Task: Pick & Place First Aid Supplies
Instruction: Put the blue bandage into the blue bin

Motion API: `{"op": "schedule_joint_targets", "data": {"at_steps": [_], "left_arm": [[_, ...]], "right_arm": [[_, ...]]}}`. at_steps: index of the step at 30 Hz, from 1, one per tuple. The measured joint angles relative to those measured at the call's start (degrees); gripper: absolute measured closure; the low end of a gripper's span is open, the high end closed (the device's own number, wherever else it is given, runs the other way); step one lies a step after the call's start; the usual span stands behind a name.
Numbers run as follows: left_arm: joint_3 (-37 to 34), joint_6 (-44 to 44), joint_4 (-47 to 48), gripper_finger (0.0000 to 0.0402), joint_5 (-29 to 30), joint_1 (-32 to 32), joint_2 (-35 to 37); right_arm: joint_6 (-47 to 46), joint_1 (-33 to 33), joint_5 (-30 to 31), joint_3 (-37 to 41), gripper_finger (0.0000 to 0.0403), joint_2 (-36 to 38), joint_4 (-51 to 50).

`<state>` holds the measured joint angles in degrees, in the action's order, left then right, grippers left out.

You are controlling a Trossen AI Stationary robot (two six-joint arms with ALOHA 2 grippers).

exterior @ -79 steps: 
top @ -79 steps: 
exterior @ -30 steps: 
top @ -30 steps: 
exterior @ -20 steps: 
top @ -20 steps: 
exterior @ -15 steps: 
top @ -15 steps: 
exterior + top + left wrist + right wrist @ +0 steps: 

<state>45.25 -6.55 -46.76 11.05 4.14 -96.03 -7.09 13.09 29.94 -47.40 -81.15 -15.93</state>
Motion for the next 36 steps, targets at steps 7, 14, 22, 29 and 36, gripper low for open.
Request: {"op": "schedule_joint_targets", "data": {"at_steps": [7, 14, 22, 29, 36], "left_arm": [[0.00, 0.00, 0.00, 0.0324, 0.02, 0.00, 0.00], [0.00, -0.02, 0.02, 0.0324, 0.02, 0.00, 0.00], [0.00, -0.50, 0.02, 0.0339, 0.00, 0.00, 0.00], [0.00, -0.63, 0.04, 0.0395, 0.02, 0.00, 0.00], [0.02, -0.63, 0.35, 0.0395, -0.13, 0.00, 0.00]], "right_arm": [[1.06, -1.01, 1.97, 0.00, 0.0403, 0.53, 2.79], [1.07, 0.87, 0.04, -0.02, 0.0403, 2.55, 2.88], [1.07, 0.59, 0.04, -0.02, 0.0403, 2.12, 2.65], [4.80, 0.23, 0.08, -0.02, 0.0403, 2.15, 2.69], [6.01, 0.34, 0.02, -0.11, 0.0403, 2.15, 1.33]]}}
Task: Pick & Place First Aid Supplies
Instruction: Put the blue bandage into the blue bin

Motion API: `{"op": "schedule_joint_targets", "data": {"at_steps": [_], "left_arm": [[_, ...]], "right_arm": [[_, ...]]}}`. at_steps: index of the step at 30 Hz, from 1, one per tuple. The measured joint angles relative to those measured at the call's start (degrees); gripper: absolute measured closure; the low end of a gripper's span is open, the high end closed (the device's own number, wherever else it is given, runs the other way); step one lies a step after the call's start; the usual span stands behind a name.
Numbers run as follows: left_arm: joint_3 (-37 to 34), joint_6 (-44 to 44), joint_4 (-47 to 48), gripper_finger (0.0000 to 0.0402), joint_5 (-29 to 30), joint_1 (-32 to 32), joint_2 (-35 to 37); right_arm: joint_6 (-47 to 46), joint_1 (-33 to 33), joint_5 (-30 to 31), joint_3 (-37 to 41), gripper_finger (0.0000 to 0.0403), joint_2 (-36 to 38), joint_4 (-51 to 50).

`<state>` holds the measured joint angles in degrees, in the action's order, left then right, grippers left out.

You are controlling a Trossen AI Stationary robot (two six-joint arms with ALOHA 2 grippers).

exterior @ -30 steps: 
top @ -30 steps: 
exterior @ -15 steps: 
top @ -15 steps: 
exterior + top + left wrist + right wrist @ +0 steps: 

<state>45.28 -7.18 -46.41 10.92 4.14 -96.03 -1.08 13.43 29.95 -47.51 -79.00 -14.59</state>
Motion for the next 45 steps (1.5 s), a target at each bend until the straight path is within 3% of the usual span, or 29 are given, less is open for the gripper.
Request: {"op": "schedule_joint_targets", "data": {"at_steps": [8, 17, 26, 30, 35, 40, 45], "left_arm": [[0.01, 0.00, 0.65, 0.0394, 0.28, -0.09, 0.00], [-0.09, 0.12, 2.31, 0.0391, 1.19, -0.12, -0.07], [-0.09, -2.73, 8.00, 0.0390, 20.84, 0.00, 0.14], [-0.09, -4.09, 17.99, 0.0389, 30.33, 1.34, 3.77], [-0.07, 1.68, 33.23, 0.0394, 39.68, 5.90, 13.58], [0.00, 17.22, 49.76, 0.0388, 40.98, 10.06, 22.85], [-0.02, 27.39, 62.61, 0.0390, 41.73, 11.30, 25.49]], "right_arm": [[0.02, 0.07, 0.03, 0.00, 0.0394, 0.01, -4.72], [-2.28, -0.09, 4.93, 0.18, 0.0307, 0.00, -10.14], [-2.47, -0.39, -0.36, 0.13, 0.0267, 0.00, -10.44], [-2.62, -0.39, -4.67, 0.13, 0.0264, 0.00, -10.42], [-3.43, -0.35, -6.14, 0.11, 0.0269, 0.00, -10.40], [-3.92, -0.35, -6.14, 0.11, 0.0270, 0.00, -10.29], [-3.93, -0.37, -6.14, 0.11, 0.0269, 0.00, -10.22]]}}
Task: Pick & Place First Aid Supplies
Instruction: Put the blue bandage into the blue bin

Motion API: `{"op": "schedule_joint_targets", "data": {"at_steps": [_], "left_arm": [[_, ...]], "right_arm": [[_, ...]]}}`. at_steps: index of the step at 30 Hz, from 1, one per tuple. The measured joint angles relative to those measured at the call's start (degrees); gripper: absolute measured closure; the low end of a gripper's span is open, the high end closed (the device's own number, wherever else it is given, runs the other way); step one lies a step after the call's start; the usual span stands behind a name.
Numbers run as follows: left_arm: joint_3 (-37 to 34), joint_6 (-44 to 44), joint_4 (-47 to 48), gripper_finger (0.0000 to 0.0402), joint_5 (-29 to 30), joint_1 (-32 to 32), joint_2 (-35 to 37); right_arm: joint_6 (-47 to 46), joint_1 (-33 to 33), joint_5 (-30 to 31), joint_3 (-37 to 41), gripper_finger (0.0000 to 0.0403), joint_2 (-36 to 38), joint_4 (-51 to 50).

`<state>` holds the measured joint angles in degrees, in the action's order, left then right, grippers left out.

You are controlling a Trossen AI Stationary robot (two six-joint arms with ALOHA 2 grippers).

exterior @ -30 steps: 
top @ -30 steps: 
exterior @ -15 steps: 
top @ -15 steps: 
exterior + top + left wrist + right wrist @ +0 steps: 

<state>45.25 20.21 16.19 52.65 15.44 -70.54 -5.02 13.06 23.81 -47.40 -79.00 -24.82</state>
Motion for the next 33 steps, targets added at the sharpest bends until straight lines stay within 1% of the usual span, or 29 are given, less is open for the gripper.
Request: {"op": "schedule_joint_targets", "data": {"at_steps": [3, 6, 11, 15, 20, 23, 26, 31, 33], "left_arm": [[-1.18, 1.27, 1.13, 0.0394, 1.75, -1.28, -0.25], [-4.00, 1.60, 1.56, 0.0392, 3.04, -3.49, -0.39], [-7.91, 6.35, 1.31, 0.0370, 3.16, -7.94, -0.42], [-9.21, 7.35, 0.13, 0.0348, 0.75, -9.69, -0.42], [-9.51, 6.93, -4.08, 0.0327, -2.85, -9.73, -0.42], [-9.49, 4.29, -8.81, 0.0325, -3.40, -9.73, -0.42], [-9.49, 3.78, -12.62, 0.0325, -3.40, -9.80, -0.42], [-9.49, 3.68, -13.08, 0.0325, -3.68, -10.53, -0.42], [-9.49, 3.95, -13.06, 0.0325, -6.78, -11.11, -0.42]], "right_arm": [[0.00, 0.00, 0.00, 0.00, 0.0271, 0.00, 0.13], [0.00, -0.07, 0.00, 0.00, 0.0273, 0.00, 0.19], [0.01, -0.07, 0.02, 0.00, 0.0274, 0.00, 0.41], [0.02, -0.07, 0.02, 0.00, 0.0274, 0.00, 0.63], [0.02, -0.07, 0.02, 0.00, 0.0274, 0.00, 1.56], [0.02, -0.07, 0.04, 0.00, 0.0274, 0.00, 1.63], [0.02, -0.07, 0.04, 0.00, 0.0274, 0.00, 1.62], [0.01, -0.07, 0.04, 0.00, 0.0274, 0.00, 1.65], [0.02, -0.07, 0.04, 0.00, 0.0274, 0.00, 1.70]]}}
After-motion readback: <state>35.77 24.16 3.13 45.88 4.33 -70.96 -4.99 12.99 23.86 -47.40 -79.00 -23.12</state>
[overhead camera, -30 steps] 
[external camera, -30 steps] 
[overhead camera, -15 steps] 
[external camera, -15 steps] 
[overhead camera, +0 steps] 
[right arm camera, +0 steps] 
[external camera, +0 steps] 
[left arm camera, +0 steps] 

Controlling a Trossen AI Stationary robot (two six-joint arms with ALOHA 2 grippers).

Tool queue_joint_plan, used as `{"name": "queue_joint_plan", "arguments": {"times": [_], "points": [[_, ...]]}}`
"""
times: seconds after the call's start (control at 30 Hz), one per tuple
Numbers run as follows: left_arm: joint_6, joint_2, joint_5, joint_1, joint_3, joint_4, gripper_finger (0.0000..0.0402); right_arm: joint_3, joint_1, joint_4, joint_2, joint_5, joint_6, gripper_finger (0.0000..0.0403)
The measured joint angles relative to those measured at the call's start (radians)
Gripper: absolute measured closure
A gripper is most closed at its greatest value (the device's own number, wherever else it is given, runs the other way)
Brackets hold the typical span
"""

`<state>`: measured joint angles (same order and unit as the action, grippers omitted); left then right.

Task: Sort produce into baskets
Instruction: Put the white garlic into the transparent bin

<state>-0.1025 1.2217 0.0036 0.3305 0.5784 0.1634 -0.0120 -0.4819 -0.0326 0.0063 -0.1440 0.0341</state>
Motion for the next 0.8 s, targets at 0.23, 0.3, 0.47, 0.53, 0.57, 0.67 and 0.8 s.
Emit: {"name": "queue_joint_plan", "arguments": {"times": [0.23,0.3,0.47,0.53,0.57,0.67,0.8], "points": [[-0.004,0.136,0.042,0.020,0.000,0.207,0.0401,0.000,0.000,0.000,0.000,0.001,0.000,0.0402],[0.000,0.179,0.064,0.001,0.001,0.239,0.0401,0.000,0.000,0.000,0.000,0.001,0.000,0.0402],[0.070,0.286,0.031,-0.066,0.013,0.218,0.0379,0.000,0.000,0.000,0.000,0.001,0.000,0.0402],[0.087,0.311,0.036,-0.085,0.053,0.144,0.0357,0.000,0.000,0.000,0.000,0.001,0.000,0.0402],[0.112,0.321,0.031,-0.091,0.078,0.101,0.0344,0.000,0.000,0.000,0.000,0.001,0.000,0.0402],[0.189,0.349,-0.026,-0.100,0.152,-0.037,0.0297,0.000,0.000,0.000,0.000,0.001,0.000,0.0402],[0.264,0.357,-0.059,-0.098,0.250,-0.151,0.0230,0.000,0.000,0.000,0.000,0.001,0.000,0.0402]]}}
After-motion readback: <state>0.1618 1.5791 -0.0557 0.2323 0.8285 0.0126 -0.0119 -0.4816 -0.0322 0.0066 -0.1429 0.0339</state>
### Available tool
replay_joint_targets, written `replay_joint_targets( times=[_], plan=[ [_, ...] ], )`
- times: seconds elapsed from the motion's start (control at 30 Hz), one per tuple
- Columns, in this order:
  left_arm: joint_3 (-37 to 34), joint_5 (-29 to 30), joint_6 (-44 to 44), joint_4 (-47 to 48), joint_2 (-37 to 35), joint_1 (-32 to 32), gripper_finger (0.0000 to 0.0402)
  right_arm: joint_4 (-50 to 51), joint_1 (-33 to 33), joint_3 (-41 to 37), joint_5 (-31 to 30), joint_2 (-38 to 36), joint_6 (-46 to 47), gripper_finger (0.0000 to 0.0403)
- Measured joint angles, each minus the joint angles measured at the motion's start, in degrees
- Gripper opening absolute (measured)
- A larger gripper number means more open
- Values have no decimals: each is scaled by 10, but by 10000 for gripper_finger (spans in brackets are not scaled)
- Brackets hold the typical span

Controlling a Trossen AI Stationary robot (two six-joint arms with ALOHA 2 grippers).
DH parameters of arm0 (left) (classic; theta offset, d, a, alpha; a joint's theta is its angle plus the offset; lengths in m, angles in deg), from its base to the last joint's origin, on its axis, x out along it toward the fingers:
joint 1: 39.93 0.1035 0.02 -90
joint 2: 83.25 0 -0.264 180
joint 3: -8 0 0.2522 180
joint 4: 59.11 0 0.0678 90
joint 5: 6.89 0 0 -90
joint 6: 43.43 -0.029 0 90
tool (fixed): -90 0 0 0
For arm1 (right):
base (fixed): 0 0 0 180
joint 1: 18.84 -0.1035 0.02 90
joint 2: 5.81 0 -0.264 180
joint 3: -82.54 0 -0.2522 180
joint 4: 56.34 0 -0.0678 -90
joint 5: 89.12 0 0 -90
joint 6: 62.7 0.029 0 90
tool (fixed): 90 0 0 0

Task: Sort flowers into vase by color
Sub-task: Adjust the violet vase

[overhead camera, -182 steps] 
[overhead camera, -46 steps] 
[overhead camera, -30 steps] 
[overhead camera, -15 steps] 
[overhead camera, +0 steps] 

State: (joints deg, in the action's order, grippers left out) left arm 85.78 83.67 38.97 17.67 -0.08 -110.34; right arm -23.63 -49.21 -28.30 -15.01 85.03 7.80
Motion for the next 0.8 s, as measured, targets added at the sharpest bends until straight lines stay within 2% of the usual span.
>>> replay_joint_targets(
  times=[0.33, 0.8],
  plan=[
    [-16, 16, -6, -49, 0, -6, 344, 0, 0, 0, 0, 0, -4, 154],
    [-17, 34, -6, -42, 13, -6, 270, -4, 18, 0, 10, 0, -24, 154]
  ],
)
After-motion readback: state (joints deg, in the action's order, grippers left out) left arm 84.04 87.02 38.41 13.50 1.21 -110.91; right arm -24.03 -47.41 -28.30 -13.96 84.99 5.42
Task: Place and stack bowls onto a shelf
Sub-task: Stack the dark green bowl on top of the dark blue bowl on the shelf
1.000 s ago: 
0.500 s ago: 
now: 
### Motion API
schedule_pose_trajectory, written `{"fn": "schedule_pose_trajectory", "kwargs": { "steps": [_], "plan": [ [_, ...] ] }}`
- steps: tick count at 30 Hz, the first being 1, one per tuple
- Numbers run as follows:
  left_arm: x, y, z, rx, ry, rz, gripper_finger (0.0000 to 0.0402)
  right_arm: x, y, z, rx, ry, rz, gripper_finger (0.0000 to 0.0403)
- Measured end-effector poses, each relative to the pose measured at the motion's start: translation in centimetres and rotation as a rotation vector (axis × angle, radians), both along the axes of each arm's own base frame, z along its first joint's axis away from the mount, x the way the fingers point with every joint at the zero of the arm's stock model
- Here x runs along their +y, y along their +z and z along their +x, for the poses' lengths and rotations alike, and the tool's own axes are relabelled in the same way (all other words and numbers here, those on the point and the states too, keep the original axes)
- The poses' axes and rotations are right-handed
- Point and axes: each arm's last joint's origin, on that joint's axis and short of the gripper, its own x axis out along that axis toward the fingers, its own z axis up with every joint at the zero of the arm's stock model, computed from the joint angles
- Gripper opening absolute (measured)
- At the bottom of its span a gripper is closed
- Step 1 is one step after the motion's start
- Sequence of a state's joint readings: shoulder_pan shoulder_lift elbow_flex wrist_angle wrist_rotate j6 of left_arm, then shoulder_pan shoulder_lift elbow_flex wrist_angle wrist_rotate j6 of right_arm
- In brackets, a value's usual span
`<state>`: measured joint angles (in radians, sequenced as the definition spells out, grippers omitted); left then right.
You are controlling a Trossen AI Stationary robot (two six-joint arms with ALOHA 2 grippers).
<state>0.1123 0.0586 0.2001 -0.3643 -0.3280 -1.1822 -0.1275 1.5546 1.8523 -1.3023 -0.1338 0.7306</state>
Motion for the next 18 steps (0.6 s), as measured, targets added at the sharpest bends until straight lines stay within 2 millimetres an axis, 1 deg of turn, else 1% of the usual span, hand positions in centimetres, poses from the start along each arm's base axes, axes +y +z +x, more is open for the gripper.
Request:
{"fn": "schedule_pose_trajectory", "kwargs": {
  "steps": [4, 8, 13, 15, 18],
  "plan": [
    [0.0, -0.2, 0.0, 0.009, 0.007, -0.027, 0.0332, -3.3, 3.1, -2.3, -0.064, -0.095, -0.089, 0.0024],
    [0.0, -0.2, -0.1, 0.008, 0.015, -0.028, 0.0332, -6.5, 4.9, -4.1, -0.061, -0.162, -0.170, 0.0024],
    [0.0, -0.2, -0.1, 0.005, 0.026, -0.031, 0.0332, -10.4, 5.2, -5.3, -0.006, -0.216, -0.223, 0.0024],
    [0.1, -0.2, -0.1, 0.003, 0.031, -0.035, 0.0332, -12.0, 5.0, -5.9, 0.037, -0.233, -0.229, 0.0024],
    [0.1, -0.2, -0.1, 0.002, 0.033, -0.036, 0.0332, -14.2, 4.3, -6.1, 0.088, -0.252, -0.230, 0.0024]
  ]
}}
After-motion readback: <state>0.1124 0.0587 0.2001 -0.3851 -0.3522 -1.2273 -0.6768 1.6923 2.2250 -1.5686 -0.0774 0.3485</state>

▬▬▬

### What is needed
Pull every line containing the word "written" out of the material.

### Solved problem
replay_joint_targets, written `replay_joint_targets( times=[_], plan=[ [_, ...] ], )`
schedule_pose_trajectory, written `{"fn": "schedule_pose_trajectory", "kwargs": { "steps": [_], "plan": [ [_, ...] ] }}`

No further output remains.